Ce qui a été démontré, en revanche, ce sont les nombreuses violations des droits humains commises à travers le système  d’Interpol. Son système de  notices rouges  et diffusions, c’est-à-dire des avis de recherche internationaux, a été plusieurs fois employé de manière abusive. Certains États autoritaires y ont recouru afin de persécuter, au-delà de leurs frontières, des défenseurs des droits fondamentaux, des opposants politiques et des journalistes.

Là où la Commission et les États-membres voient en cet accord un renforcement de la sécurité, j’y vois une escalade potentielle dans le système de contrôle et de surveillance. Se sentir en sécurité est, bien entendu, important, mais cela ne doit pas être au prix de notre liberté.

 

La résolution du Parlement européen : forte et unanime

Avec 607 voix en faveur, le Parlement européen a adopté une résolution comportant de nombreuses recommandations. Celles-ci peuvent être résumées en 3 mots-clés : transparence, protection des données, et respect des droits humains. 

Transparence pour l’agence Interpol qui doit, à la fois, réformer son système de notices rouges et fonctionnement interne. La présidence d’Interpol par l’émirati  Ahmed Naser Al Raisi accusé de violations des droits humains est très inquiétante. Une enquête à son encontre, pour des alégations de torture, est actuellement en cours en France. 

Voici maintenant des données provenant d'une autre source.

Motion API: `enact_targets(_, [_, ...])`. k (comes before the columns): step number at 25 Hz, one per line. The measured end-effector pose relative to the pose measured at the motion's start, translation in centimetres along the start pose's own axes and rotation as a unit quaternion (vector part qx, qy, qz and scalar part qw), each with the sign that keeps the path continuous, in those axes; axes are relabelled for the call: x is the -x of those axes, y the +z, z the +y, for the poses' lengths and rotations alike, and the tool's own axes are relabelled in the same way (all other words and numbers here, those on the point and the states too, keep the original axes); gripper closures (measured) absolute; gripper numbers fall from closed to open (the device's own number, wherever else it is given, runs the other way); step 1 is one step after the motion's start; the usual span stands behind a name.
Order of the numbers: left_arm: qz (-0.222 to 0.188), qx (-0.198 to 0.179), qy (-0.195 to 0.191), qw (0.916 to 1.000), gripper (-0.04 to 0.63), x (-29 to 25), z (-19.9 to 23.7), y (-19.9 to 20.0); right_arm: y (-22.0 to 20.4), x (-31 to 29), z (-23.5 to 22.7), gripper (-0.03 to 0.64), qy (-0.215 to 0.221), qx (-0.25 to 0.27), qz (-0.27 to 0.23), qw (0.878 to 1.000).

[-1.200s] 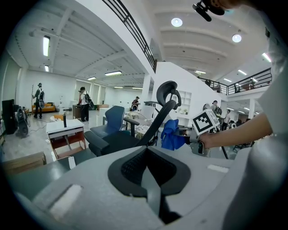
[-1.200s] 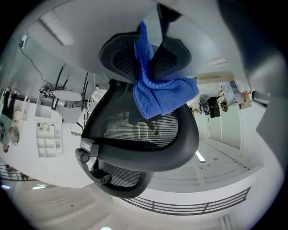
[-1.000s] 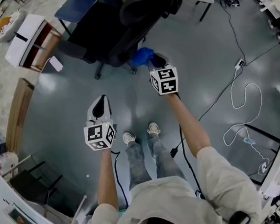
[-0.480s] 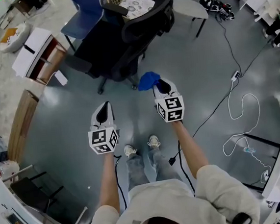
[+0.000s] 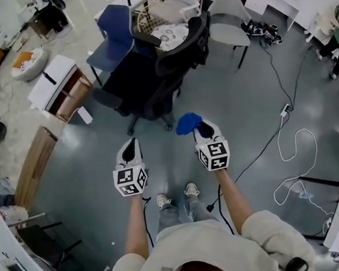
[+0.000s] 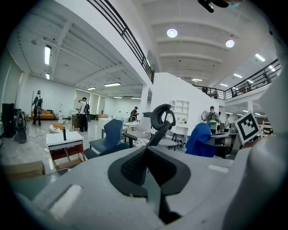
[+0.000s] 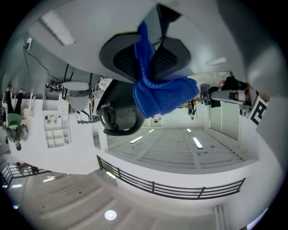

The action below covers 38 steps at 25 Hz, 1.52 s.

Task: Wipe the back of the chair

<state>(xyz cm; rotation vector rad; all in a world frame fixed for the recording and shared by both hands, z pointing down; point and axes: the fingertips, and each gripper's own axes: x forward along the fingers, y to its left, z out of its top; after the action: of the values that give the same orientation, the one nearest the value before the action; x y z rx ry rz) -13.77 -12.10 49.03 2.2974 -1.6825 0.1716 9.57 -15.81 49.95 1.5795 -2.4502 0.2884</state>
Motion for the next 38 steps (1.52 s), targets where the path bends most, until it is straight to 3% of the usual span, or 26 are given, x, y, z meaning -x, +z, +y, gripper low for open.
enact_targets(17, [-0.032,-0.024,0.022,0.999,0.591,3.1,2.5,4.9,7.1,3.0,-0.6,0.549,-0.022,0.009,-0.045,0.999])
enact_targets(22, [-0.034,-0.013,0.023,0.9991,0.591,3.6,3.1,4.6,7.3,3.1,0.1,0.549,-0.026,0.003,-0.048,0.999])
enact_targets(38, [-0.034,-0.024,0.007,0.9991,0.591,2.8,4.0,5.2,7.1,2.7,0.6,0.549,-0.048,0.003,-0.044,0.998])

Nous réaffirmons également dans ce texte l’importance du principe de proportionnalité en termes d’échange de données personnelles. Contrairement à ce que prévoit le mandat de négociation, nous nous opposons à ce que soit octroyé à Interpol l’accès automatique aux bases de données européennes. Enfin, au vu de l’invasion de l’Ukraine par la Russie, nous réclamons que la Russie soit exclue du système d’information d’Interpol afin d’éviter les abus du système par le régime de Poutine et son utilisation pour traquer opposants politiques et activistes. 

Prochaines étapes 

Cette résolution adoptée par le Parlement européen doit maintenant servir de cadre pour les négociations menées par la Commission européenne. Une fois l’accord négocié, il devra être ratifié par le Parlement européen. Celui-ci a un pouvoir de blocage.